HAIFA –  Il n'y a pas si longtemps, j'ai donné une interview à un journaliste hollandais à propos de l'Iran. Le Premier ministre israélien Benjamin Nétanyahou ayant semble-t-il interdit aux membres du gouvernement de s'exprimer publiquement sur ce sujet, les journalistes n'ont d'autre choix que de se rabattre sur d'autres sources, peut-être plus "intellectuelles", mais qui ne sont pas à même d'exprimer le point de vue officiel.
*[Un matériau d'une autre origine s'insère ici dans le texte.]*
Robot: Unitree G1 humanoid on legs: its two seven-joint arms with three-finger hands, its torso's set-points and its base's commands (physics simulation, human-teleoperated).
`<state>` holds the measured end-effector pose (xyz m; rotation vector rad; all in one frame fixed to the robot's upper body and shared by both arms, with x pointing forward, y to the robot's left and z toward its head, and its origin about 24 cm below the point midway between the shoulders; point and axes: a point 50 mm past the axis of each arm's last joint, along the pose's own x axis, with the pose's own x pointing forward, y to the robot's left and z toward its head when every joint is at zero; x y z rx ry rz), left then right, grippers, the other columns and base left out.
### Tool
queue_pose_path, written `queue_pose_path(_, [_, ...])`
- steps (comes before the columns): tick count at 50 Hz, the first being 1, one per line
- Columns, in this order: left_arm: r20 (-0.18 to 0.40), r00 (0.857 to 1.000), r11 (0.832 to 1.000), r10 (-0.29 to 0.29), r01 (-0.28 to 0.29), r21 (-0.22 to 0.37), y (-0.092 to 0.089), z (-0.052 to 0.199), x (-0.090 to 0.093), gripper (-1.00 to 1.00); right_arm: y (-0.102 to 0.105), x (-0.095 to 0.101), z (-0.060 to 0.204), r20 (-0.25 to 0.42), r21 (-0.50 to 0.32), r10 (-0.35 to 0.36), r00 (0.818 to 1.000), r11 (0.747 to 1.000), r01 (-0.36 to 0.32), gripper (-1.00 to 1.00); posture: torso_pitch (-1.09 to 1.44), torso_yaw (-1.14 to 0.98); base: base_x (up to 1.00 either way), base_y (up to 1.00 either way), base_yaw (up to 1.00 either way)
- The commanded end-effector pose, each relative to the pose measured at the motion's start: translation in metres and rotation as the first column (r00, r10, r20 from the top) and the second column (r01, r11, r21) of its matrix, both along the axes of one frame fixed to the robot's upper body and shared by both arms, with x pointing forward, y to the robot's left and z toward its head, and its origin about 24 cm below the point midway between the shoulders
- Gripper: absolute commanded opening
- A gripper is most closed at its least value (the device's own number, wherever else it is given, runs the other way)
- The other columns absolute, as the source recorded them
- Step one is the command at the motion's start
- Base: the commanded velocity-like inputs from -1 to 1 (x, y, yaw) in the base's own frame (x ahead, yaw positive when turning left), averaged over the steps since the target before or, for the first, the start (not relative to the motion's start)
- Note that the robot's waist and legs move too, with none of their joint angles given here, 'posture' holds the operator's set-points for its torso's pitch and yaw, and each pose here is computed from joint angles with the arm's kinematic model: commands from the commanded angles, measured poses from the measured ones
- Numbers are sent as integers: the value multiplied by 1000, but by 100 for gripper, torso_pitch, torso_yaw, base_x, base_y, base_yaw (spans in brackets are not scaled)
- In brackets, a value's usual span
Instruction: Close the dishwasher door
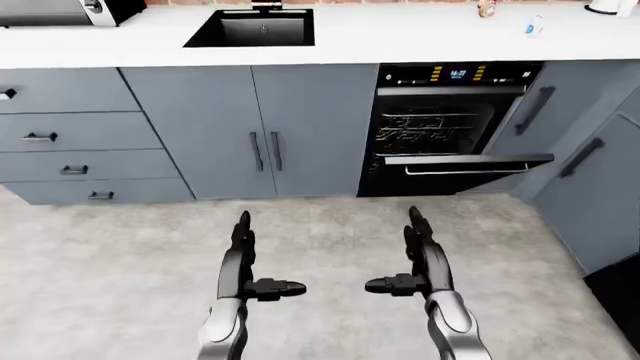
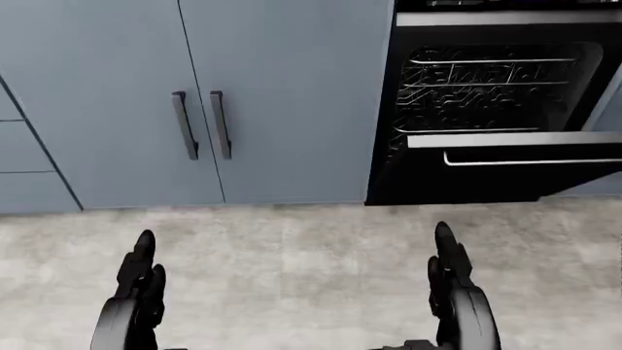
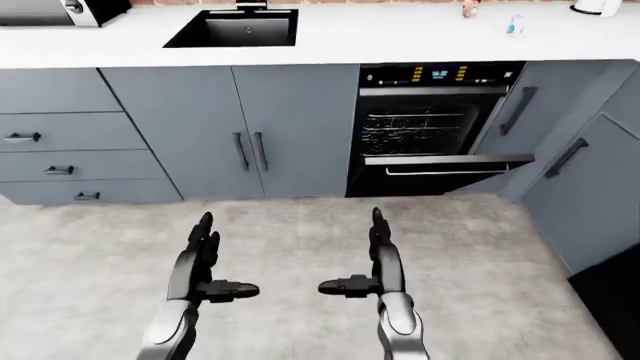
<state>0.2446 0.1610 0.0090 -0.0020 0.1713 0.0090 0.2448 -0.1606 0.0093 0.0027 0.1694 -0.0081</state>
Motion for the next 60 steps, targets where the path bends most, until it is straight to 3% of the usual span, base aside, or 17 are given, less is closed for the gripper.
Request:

Le journaliste m'a demandé premièrement si je pensais qu'Israël allait lancer une attaque contre les installations nucléaires iraniennes, deuxièmement si je pensais que cela empêcherait l'Iran de parvenir à la bombe nucléaire, et troisièmement si je pensais que l'Iran risquait - s'il l'avait - de l'utiliser contre Israël. A chacune des trois questions, j'ai répondu que je n'en savais rien.

Il m'a alors demandé si le gouvernement israélien estime que les sanctions occidentales contre l'Iran sont suffisamment dissuasives. Une fois de plus j'ai avoué mon ignorance. Désespérant d'obtenir quoi que ce soit de ma part, il m'a alors demandé qu'est-ce que je savais.

J'ai rétorqué sur le champ que je savais ce qu'il faut faire pour rendre toutes ses questions caduques : reprendre sérieusement le processus de paix avec les Palestiniens et parvenir à ce qu'ils aient leur Etat, un objectif que même le gouvernement de droite israélien a officiellement adopté. Israël doit aussi arrêter l'expansion des colonies de peuplement et démanteler celles qui sont illégales. Les Iraniens seront alors contraints d'abandonner leur rhétorique enflammée et leurs sinistres menaces.